Agree!!! The questions in the dumps were quite similar to what came up in the actual exam. It gave me a good idea of the types of questions to expect and helped me revise efficiently.

Ernest

That's amazing. I think I'm going to give Cramkey Dumps a try for my next exam. Thanks for telling me about them! CramKey admin please share more questions……You guys are amazing.

Nate (not set)

I failed last week, I never know this site , but amazed to see all these questions were in my exam week before. I feel bad now, why I didn’t bother this site. Thanks Cramkey, Excellent Job.

Laila

They're such a great resource for anyone who wants to improve their exam results. I used these dumps and passed my exam!! Happy customer, always prefer.
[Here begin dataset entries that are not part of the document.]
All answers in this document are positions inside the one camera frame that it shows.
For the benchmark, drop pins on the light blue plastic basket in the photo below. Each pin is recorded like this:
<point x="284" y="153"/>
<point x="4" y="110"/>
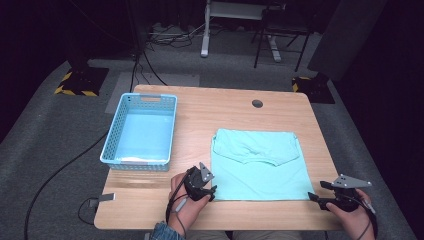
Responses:
<point x="145" y="136"/>

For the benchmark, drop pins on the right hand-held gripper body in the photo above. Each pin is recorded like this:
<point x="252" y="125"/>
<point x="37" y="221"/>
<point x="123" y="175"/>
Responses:
<point x="346" y="198"/>

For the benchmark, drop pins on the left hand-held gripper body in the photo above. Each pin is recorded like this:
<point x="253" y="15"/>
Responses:
<point x="195" y="183"/>

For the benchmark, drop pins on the dark grey panel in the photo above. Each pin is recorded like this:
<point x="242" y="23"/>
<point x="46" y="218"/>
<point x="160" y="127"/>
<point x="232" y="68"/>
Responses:
<point x="343" y="36"/>

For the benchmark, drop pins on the black metal chair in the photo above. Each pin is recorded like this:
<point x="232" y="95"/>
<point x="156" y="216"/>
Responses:
<point x="283" y="30"/>

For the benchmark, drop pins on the white desk frame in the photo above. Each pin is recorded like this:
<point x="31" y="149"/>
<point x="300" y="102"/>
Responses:
<point x="205" y="36"/>

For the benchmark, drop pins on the black yellow striped stand base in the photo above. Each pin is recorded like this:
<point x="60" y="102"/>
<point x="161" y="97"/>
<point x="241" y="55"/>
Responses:
<point x="313" y="89"/>
<point x="80" y="83"/>

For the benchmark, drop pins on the person's right hand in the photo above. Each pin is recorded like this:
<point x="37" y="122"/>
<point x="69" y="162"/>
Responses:
<point x="356" y="223"/>

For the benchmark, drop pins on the grey table edge bracket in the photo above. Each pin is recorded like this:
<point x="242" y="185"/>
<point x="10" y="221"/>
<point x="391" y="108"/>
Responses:
<point x="106" y="197"/>

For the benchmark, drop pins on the person's left hand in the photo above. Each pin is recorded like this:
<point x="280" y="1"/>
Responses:
<point x="185" y="210"/>

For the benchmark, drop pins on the mint green t-shirt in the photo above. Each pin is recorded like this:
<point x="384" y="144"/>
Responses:
<point x="260" y="180"/>

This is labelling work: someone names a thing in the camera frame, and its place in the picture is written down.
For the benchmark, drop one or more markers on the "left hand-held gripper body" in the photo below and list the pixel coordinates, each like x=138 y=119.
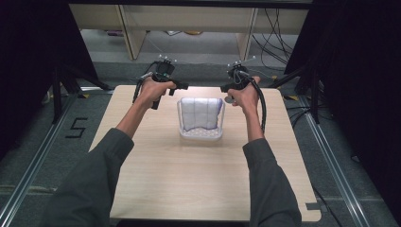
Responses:
x=164 y=71

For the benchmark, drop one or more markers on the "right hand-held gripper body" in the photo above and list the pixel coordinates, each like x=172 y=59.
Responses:
x=238 y=74

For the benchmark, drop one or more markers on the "white cloth with purple lines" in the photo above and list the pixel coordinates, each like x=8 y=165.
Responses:
x=200 y=113

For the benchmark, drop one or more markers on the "white plastic basket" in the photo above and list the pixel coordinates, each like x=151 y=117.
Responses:
x=201 y=135

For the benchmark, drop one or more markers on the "person's right hand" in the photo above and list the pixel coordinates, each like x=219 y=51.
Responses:
x=245 y=94

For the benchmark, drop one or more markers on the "person's left hand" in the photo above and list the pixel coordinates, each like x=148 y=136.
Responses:
x=155 y=91

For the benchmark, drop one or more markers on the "black metal stand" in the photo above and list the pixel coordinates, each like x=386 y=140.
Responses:
x=312 y=91
x=57 y=94

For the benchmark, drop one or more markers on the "black curtain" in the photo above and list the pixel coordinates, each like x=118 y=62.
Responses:
x=31 y=63
x=362 y=78

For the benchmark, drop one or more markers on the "beige desk frame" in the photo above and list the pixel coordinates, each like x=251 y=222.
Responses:
x=189 y=15

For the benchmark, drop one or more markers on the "metal floor rail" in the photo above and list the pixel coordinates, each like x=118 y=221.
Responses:
x=334 y=164
x=34 y=164

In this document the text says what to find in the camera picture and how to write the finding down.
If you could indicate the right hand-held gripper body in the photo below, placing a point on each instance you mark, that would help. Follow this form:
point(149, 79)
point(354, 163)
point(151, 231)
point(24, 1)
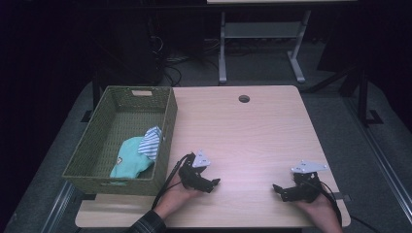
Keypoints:
point(306, 184)

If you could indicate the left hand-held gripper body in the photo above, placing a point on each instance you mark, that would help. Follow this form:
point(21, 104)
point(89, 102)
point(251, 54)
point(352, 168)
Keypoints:
point(191, 171)

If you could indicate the mint green shirt striped trim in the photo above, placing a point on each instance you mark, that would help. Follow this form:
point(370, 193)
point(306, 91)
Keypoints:
point(129, 161)

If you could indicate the green woven basket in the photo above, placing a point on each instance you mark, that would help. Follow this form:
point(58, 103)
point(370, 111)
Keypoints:
point(97, 155)

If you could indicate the person's right hand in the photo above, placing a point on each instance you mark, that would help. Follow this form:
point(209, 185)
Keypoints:
point(319, 210)

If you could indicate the person's left hand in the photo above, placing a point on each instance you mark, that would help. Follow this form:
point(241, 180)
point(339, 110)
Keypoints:
point(176, 197)

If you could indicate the black metal stand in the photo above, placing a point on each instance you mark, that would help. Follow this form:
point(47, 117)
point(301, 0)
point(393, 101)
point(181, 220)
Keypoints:
point(362, 97)

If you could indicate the dark cabinet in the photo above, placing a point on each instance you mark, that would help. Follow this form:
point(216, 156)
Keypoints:
point(136, 51)

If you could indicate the metal floor rail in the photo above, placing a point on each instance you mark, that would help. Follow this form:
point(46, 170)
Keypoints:
point(56, 208)
point(382, 158)

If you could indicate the white metal frame desk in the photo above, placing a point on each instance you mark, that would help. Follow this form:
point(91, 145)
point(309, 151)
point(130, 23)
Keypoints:
point(259, 30)

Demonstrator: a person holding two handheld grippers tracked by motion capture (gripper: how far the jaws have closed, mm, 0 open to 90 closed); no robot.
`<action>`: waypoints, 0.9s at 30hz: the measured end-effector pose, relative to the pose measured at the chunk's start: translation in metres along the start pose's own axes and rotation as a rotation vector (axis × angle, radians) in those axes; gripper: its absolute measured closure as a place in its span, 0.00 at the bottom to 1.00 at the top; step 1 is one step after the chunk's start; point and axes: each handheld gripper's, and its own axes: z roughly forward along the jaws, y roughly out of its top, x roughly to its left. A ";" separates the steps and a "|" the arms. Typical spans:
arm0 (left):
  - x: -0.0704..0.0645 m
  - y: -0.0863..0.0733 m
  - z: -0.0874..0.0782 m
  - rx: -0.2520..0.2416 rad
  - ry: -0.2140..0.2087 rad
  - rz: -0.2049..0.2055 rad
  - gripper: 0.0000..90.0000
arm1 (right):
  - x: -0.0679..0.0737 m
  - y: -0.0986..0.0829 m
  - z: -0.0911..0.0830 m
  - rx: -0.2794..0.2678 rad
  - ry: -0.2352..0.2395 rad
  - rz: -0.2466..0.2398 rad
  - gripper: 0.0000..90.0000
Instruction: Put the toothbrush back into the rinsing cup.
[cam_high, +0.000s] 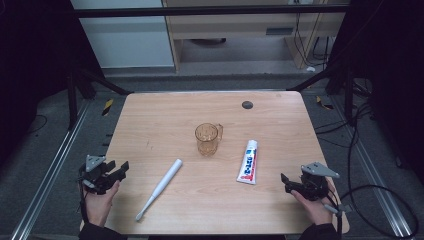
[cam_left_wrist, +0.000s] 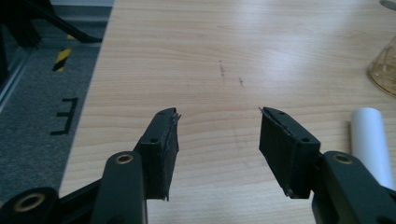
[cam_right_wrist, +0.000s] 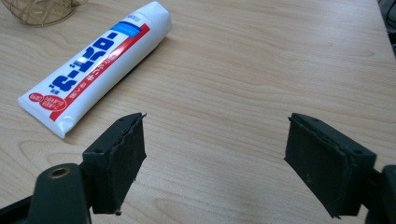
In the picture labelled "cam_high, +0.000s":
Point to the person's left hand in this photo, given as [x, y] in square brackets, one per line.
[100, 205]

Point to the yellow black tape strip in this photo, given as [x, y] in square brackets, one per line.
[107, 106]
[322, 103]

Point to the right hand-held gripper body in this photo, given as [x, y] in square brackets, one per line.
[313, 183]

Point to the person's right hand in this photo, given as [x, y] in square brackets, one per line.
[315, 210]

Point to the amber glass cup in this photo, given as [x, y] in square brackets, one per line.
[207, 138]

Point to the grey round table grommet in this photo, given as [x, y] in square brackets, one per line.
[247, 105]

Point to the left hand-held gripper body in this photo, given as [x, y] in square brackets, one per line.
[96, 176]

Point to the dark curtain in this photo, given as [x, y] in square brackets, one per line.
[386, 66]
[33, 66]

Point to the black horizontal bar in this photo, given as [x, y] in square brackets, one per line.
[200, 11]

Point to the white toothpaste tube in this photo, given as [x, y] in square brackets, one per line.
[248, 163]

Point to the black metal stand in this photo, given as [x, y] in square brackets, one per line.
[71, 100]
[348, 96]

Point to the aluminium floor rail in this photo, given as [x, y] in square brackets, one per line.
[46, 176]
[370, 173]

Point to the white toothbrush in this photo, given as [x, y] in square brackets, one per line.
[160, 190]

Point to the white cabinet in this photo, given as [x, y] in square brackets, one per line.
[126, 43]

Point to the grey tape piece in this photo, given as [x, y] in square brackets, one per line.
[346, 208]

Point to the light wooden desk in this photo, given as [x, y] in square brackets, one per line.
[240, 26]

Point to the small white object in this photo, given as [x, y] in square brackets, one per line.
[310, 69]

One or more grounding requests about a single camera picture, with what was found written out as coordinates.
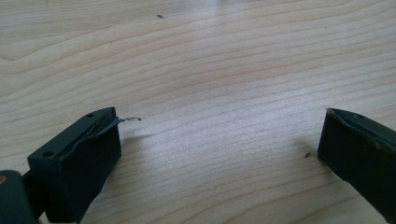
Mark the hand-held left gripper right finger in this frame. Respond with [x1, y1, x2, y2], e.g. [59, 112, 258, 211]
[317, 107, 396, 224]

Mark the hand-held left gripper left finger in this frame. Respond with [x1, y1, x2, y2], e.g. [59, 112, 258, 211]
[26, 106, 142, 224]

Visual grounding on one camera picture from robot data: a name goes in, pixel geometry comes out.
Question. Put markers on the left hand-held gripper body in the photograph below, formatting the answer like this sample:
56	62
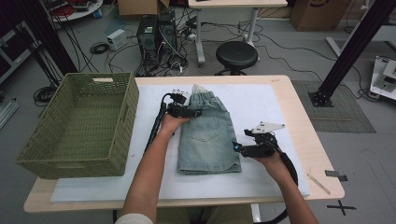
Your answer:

Yes, same questions as above I know you guys are perfect.

Keira (not set)

100% right….And they're so affordable too. It's amazing how much value you get for the price.

Question 33

A compliance learn requites all administrator passwords for Amazon RDS DB instances to be changed at least annually.

Which solution meets this requirement in the MOST operationally efficient manner?

Options:

Store the database credentials in AWS Secrets Manager. Configure automatic rotation for the secret every 365 days.

Store the database credentials as a parameter In the RDS parameter group. Create a database trigger to rotate the password every 365 days.

Store the database credentials in a private Amazon S3 bucket. Schedule an AWS Lambda function to generate a new set of credentials every 365 days.

Store the database credentials in AWS Systems Manager Parameter Store as a secure string parameter. Configure automatic rotation for the parameter every 365 days.

Discussion

Question 34

A recent audit found that most resources belonging to the development team were in violation of patch compliance standards The resources were properly tagged Which service should be used to quickly remediate the issue and bring the resources back into compliance?

Options:

AWS Config

Amazon Inspector

AWS Trusted Advisor

AWS Systems Manager

Discussion

Question 35

A company hosts an internal application on Amazon EC2 instances. All application data and requests route through an AWS Site-to-Site VPN connection between the on-premises network and AWS. The company must monitor the application for changes that allow network access outside of the corporate network. Any change that exposes the application externally must be restricted automatically.

Which solution meets these requirements in the MOST operationally efficient manner?

Options:

Create an AWS Lambda function that updates security groups that are associated with the elastic network interface to remove inbound rules with noncorporate CIDR ranges. Turn on VPC Flow Logs, and send the logs to Amazon CloudWatch Logs. Create an Amazon CloudWatch alarm that matches traffic from noncorporate CIDR ranges, and publish a message to an Amazon Simple Notification Service (Amazon SNS) topic with the Lambda function as a target.

Create a scheduled Amazon EventBridge (Amazon CloudWatch Events) rule that targets an AWS Systems Manager Automation document to check for public IP addresses on the EC2 instances. If public IP addresses are found on the EC2 instances, initiate another Systems Manager Automation document to terminate the instances.

Configure AWS Config and a custom rule to monitor whether a security group allows inbound requests from noncorporate CIDR ranges. Create an AWS Systems Manager Automation document to remove any noncorporate CIDR ranges from the application security groups.

Configure AWS Config and the managed rule for monitoring public IP associations with the EC2 instances by tag. Tag the EC2 instances with an identifier. Create an AWS Systems Manager Automation document to remove the public IP association from the EC2 instances.